* Available data:
········
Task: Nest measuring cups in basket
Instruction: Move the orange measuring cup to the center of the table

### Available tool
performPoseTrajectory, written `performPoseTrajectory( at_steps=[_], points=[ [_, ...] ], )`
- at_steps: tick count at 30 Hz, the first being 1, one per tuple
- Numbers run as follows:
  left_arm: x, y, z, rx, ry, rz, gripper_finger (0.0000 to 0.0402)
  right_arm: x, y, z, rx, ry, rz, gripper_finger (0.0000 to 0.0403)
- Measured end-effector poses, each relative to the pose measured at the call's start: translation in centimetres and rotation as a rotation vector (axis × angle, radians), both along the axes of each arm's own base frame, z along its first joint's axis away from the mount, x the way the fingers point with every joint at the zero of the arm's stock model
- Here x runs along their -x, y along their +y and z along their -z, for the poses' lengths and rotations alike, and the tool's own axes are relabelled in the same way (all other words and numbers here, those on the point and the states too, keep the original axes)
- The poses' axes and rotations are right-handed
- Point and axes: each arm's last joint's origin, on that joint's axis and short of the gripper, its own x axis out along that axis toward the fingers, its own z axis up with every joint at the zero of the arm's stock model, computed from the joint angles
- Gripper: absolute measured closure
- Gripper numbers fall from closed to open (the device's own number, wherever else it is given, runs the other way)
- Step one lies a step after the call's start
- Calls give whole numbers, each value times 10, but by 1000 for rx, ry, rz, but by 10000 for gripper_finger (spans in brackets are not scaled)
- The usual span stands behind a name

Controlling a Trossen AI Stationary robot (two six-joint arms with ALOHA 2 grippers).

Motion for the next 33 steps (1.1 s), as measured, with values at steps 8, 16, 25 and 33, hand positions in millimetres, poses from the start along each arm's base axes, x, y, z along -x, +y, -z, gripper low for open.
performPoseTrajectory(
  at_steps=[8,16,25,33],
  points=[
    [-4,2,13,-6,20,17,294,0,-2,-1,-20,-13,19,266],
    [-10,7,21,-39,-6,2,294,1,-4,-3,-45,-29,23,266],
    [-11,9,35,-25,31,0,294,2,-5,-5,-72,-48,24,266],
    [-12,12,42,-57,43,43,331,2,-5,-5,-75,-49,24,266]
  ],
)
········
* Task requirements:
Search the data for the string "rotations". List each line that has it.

* Result for this exercise:
- Here x runs along their -x, y along their +y and z along their -z, for the poses' lengths and rotations alike, and the tool's own axes are relabelled in the same way (all other words and numbers here, those on the point and the states too, keep the original axes)
- The poses' axes and rotations are right-handed

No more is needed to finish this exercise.